Closure in a metric space

Question

Let $P \subset \mathbb{R}$ be an open set and define the metric space $(P, d)$ with $d$ the usual metric on the set of real numbers.

Show that $\overline{\mathbb{Q} \cap P} = P$ where the closure is in the above metric space.

I am thinking of the following rough argument:

$P \cap Q$ is the set of rationals in the open set $P$. Taking the closure of $P \cap Q$ in the metric space $(P, d)$ gives the set of all limit points of the rationals in the set $P$. These limit points are the set of reals in the open set $P$. Since $P \subset \mathbb{R}$, $\overline{P \cap Q} = P$.
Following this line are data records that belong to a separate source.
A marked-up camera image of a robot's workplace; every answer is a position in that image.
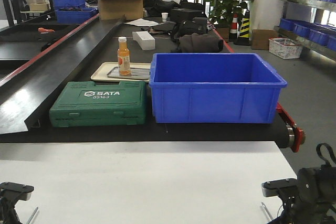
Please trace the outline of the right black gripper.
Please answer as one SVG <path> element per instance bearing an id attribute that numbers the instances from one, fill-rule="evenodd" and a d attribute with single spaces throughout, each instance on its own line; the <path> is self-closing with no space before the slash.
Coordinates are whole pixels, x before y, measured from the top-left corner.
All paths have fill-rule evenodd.
<path id="1" fill-rule="evenodd" d="M 278 188 L 284 207 L 273 223 L 335 223 L 335 167 L 302 168 L 292 191 Z"/>

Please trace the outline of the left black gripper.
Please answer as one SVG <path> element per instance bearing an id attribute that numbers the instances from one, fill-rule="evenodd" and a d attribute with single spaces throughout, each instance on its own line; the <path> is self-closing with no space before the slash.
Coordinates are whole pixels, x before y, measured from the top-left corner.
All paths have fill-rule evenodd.
<path id="1" fill-rule="evenodd" d="M 1 223 L 20 223 L 15 203 L 5 197 L 1 197 Z"/>

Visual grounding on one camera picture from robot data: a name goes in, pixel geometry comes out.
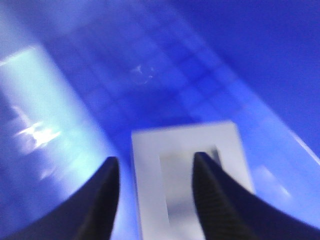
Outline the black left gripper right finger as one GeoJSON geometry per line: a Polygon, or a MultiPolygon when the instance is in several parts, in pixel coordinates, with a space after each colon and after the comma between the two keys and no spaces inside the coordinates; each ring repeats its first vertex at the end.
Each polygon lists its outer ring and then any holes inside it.
{"type": "Polygon", "coordinates": [[[318,240],[320,230],[269,205],[205,152],[193,157],[192,193],[207,240],[318,240]]]}

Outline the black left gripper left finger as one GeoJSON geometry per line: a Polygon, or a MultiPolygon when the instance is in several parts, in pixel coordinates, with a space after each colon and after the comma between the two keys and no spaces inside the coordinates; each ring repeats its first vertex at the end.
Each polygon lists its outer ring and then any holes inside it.
{"type": "Polygon", "coordinates": [[[56,209],[8,240],[109,240],[120,197],[120,165],[108,157],[95,174],[56,209]]]}

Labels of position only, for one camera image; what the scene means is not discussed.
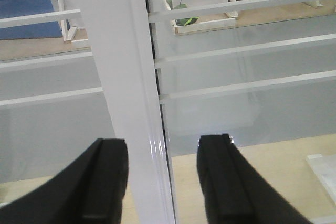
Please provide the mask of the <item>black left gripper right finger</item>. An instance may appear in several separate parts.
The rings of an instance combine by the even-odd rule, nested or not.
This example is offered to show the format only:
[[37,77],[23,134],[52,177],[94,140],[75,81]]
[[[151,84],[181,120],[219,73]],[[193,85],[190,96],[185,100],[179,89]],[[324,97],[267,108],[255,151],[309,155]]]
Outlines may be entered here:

How to mathematically show this?

Answer 1

The inclusion $Cl_P(\mathbb{Q} \cap P) \subset P$ is obvious. Now, take $x \in P$. Then there is a sequence ${x_n}$ of rational numbers such that $x_n \rightarrow x$. Since $P$ is open in $\mathbb{R}$, there must be an open ball $B(x; \epsilon) \subset P$ and an integer $N$ such that $n>N$ implies $x_n \in B(x; \epsilon)$. So $x_n \in \mathbb{Q} \cap P$. Therefore, $x \in Cl_P(\mathbb{Q} \cap P)$.

Answer 2

The better statement is $\overline{\Bbb Q \cap P}=\overline{P}$. (Closure in $\Bbb R$. The fact for closure in $P$ is an immediate consequence).
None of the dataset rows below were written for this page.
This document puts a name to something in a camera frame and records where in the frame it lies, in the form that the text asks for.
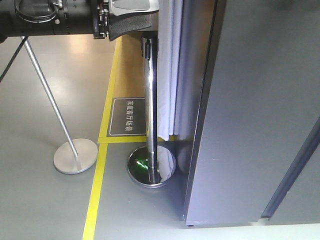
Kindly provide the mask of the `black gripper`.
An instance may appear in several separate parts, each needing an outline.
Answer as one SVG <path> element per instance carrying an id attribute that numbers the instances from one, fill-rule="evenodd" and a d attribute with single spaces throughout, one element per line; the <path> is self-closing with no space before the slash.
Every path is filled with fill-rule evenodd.
<path id="1" fill-rule="evenodd" d="M 125 34 L 148 30 L 158 13 L 158 0 L 91 0 L 93 38 L 110 41 Z"/>

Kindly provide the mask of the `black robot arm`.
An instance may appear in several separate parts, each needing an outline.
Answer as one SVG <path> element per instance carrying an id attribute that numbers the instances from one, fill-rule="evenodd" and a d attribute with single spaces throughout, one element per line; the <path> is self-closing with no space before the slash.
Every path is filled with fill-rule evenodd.
<path id="1" fill-rule="evenodd" d="M 94 39 L 150 31 L 157 0 L 2 0 L 0 41 L 9 37 L 92 34 Z"/>

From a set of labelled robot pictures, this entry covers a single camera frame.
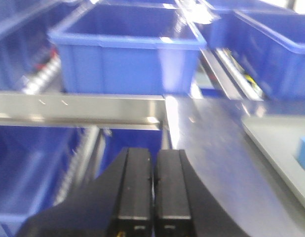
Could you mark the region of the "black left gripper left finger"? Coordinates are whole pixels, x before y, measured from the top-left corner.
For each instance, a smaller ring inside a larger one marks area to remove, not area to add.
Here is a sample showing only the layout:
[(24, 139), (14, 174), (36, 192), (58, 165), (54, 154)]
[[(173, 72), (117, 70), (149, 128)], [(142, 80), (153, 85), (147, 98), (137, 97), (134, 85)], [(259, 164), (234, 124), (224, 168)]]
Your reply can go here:
[(28, 218), (17, 236), (149, 237), (152, 180), (149, 150), (125, 148), (98, 178)]

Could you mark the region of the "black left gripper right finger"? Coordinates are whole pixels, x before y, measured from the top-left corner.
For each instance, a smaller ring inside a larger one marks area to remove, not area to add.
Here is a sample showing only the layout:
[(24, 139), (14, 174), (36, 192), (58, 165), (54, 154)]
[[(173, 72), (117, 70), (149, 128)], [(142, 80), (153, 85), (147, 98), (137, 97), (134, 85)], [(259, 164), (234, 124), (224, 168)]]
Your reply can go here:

The left to right inclusion just follows from $\Bbb Q \cap P \subseteq P$.

OTOH, if $x \in \overline{P}$, let $B(x,r)$ be an open ball around $x$, and we have some $p \in B(x,r) \cap P$. As $B(x,r)$ and $P$ are open we find $r'>0$ such that

$$p \in B(p,r') \subseteq B(x,r) \cap P$$

and then we have some $q \in B(p,r') \cap \Bbb Q$ as $\Bbb Q$ is dense.

This $q \in (P \cap \Bbb Q) \cap B(x,r)$ by the previous and so $x \in \overline{\Bbb Q \cap P}$ as required.